I have just made my Saving Throw vs. Data Dump, and so will spare you the full rundown on My Life and Hard Times. These days, most of my functional internet presence is on Daily Kos, although substaintial traces of me can also be found at Flickr.
A few years ago, a friend invited me to join his group blog, which suited me as I was deathly afraid that if I started my own blog, my health would lead me to disappoint people by being unable to keep up with it; by joining a group blog, I felt reassured that there would be less (self-inflicted) pressure on me to carry the load, as there would be other people contributing.
Which is how, some months later, I wound up in charge of the blog.
Needless to say, I drove it straight into a ditch, as contributions from the other participants all waned over following months at the same time as I myself did; my last post (regarding the vital topic of Lesbian Dalek Bondage Porn) was on January 6 of last year (Will Frank, who also comments here from time to time, soldiered bravely on with a couple of further posts over the next few months).

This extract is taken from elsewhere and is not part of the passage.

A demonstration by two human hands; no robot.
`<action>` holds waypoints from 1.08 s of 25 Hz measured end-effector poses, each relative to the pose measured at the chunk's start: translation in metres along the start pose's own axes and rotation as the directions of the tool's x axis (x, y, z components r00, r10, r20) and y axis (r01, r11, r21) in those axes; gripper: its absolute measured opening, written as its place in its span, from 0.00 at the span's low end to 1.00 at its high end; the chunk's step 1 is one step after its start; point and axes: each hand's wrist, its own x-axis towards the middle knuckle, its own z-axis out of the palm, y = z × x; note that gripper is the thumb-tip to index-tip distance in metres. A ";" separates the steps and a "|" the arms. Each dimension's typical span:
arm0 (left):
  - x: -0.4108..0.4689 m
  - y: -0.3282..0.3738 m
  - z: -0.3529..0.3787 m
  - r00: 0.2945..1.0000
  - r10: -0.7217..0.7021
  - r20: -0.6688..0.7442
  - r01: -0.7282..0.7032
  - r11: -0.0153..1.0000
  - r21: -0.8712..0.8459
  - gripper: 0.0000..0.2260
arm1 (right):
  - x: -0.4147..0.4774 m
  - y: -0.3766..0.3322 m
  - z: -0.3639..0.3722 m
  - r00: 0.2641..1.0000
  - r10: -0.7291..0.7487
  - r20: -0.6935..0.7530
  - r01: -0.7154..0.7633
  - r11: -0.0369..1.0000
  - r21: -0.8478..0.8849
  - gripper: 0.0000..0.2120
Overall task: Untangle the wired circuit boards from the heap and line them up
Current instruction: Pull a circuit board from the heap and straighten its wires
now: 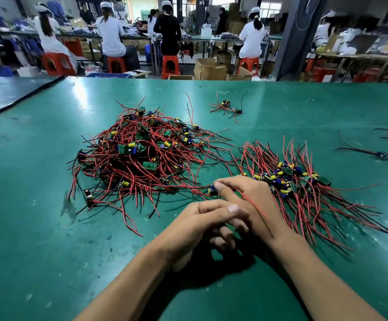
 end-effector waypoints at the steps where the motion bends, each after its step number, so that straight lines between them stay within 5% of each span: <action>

Eventually, the original owner, who still held the domain name it had been using, let us know he was pulling the plug; undaunted, I moved everything back to Blogspot for hosting, and planned a major relaunch late last year — just in time for Blogger to lock me (and everyone else) out of our own blog as a side-effect of their "upgrade." My best guess as to what happened is that despite the fact that he was no longer a part of it at all, Blogger still associated the blog with its original owner; so when everything got reset in the upgrade, he was the only one who could open the door to let us all back in to the blog. However, since he had moved on long before, he did not have a Blogger "2.0" logon. I submitted a support ticket to Blogger, mentioning that I (the blog's "owner") and all of the other editors were now locked out of our own blog; several months later, they got back to me with a reply, saying, basically, "Hey, that's too bad — you really should get the owner to let you back in!"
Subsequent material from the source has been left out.